Ideological blindness is a terrible thing
Sonia Sodha, in The Observer, wants us all to know that the NHS really isn’t the national religion, that’s just a cheap jibe from Nigel Lawson. We may puff our chests in pride about it, fail to think rationally, but it’s not a religion, oh no.
She also tells us this:
The real story is this. Until 2010, the NHS had historically been given real-terms funding increases of 4% a year on average: not a sign of inefficiency, but of the fact that countries spend more on healthcare as they get richer, cutting-edge health technologies become more expensive over time, and ageing societies have more people who need more healthcare. However, over the past decade, the NHS has received the tightest funding settlement in its history, way below this average.

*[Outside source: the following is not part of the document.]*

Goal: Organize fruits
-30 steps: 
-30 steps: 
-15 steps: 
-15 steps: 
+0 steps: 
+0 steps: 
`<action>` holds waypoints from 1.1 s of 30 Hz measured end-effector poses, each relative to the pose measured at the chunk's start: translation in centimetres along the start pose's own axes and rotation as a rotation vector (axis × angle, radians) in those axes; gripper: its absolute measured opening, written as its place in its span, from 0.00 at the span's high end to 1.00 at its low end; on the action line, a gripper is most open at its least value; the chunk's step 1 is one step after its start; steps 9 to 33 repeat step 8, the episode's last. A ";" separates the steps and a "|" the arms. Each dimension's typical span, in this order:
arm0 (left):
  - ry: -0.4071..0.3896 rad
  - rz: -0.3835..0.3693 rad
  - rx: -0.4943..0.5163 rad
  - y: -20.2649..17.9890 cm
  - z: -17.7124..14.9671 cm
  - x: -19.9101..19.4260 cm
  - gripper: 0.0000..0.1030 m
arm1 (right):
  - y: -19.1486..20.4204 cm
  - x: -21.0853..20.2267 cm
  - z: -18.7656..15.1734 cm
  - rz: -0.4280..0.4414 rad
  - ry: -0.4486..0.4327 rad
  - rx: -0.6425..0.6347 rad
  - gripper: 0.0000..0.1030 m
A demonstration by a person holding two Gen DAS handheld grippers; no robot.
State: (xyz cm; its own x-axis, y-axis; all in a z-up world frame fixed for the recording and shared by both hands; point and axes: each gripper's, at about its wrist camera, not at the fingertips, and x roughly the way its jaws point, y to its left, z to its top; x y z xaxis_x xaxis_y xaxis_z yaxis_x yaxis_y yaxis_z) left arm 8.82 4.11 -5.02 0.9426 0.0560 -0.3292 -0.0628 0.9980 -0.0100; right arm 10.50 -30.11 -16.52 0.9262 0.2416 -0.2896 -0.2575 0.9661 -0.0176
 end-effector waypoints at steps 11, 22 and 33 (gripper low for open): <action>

Health care is indeed a luxury good - meaning that richer folks spend more of their income on it, not that it’s a luxury only for the rich - but rational, rather than religious, observation also brings us to Baumol. Services become more expensive relative to manufactures as a society becomes richer. Because it’s much more difficult to increase labour productivity in services as labour becomes more expensive - labour becoming more expensive being a synonym for a place becoming richer.
This is true but the important thing is what do we do about it? Well, the way to improve productivity is more markets and more competition. This is a known economic result, it’s not some mystique being sprinkled across the debate by neoliberals or anything. Competition raises productivity over time. So, if we’re finding it hard to raise productivity in health care - we are - then we need more competition in the provision of health care. This is not less so because Baumol, or luxury goods, but more so.
But the NHS is indeed that religion, not something to be discussed rationally. A useful proof of that contention being this from Ms. Sodha:
Long-term data show just how efficient the NHS is. We spend significantly less per person than comparable countries such as Germany, France, Switzerland and Sweden. We have far fewer hospital beds a head, way below Germany, France and Austria, and fewer doctors and nurses a head than the OECD average.
Her own link to the evidence takes us to this:
Health and long-term care spending are above average, though hospital beds and the number of doctors and nurses are slightly below the OECD average
Spending more and getting less is known as inefficiency, non-efficiency, not as is claimed, efficiency.
But then that’s a mark of religious belief, isn’t it? Facts and reality have to be ignored, or at least twisted, to fit the extant belief system rather than theories adjusted to fit the universe.
These claims of NHS efficiency are as those American Bible parks where Adam and Eve pet dinosaurs. After all, we know absolutely the Earth was created on Oct 23, 4004 BC. Reality has to fit around that, obviously. To argue with Holy Writ is to be a heretic.